The data –
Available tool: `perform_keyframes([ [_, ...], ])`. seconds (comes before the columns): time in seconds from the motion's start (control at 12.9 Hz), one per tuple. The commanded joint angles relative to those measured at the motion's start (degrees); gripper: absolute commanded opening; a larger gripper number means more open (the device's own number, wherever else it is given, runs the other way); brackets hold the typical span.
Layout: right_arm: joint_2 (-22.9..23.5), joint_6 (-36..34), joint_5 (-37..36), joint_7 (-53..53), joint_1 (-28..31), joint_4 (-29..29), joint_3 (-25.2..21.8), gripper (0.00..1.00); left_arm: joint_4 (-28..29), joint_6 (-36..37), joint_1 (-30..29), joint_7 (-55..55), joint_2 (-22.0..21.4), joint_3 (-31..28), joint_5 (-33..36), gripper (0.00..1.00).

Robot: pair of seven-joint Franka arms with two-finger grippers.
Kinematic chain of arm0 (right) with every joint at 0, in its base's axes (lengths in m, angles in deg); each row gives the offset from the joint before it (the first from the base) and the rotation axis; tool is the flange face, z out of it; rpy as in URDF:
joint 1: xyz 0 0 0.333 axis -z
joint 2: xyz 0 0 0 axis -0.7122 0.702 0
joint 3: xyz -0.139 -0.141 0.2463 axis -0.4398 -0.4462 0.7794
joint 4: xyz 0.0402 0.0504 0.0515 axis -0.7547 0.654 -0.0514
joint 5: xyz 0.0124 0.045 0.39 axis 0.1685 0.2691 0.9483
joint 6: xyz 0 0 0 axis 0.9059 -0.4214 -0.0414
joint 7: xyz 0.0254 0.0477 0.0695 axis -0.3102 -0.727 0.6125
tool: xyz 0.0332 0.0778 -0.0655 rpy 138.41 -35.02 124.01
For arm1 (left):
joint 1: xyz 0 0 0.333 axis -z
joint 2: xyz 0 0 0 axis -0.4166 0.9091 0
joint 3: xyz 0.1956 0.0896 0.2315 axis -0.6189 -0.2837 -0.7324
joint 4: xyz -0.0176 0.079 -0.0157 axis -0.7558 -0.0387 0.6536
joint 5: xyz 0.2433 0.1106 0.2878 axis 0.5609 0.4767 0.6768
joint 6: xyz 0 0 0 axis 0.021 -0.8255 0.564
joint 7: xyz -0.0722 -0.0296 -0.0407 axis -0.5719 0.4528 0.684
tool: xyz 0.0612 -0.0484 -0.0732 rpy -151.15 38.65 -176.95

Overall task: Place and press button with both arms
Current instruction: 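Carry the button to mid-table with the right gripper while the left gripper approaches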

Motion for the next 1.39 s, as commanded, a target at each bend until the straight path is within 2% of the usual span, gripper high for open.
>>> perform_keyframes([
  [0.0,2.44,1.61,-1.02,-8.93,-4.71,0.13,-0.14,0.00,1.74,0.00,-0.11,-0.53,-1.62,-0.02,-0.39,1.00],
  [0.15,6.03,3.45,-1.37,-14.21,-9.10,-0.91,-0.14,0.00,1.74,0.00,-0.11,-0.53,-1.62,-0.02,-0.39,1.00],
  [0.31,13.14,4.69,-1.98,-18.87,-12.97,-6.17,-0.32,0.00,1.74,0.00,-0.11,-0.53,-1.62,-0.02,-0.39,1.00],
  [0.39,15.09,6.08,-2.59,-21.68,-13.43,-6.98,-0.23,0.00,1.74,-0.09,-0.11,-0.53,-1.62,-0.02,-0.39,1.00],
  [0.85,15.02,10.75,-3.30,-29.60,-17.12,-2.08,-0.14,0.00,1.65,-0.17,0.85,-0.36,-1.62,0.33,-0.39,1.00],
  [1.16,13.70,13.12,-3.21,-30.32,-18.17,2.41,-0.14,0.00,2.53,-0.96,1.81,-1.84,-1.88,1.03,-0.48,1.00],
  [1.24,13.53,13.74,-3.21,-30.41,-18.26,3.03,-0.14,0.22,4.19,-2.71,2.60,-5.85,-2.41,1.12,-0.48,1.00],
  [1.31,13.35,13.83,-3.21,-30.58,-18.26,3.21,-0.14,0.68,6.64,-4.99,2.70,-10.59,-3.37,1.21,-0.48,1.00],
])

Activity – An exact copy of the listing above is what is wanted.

Answer to this problem –
Available tool: `perform_keyframes([ [_, ...], ])`. seconds (comes before the columns): time in seconds from the motion's start (control at 12.9 Hz), one per tuple. The commanded joint angles relative to those measured at the motion's start (degrees); gripper: absolute commanded opening; a larger gripper number means more open (the device's own number, wherever else it is given, runs the other way); brackets hold the typical span.
Layout: right_arm: joint_2 (-22.9..23.5), joint_6 (-36..34), joint_5 (-37..36), joint_7 (-53..53), joint_1 (-28..31), joint_4 (-29..29), joint_3 (-25.2..21.8), gripper (0.00..1.00); left_arm: joint_4 (-28..29), joint_6 (-36..37), joint_1 (-30..29), joint_7 (-55..55), joint_2 (-22.0..21.4), joint_3 (-31..28), joint_5 (-33..36), gripper (0.00..1.00).

Robot: pair of seven-joint Franka arms with two-finger grippers.
Kinematic chain of arm0 (right) with every joint at 0, in its base's axes (lengths in m, angles in deg); each row gives the offset from the joint before it (the first from the base) and the rotation axis; tool is the flange face, z out of it; rpy as in URDF:
joint 1: xyz 0 0 0.333 axis -z
joint 2: xyz 0 0 0 axis -0.7122 0.702 0
joint 3: xyz -0.139 -0.141 0.2463 axis -0.4398 -0.4462 0.7794
joint 4: xyz 0.0402 0.0504 0.0515 axis -0.7547 0.654 -0.0514
joint 5: xyz 0.0124 0.045 0.39 axis 0.1685 0.2691 0.9483
joint 6: xyz 0 0 0 axis 0.9059 -0.4214 -0.0414
joint 7: xyz 0.0254 0.0477 0.0695 axis -0.3102 -0.727 0.6125
tool: xyz 0.0332 0.0778 -0.0655 rpy 138.41 -35.02 124.01
For arm1 (left):
joint 1: xyz 0 0 0.333 axis -z
joint 2: xyz 0 0 0 axis -0.4166 0.9091 0
joint 3: xyz 0.1956 0.0896 0.2315 axis -0.6189 -0.2837 -0.7324
joint 4: xyz -0.0176 0.079 -0.0157 axis -0.7558 -0.0387 0.6536
joint 5: xyz 0.2433 0.1106 0.2878 axis 0.5609 0.4767 0.6768
joint 6: xyz 0 0 0 axis 0.021 -0.8255 0.564
joint 7: xyz -0.0722 -0.0296 -0.0407 axis -0.5719 0.4528 0.684
tool: xyz 0.0612 -0.0484 -0.0732 rpy -151.15 38.65 -176.95

Overall task: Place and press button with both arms
Current instruction: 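Carry the button to mid-table with the right gripper while the left gripper approaches
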
Motion for the next 1.39 s, as commanded, a target at each bend until the straight path is within 2% of the usual span, gripper high for open.
>>> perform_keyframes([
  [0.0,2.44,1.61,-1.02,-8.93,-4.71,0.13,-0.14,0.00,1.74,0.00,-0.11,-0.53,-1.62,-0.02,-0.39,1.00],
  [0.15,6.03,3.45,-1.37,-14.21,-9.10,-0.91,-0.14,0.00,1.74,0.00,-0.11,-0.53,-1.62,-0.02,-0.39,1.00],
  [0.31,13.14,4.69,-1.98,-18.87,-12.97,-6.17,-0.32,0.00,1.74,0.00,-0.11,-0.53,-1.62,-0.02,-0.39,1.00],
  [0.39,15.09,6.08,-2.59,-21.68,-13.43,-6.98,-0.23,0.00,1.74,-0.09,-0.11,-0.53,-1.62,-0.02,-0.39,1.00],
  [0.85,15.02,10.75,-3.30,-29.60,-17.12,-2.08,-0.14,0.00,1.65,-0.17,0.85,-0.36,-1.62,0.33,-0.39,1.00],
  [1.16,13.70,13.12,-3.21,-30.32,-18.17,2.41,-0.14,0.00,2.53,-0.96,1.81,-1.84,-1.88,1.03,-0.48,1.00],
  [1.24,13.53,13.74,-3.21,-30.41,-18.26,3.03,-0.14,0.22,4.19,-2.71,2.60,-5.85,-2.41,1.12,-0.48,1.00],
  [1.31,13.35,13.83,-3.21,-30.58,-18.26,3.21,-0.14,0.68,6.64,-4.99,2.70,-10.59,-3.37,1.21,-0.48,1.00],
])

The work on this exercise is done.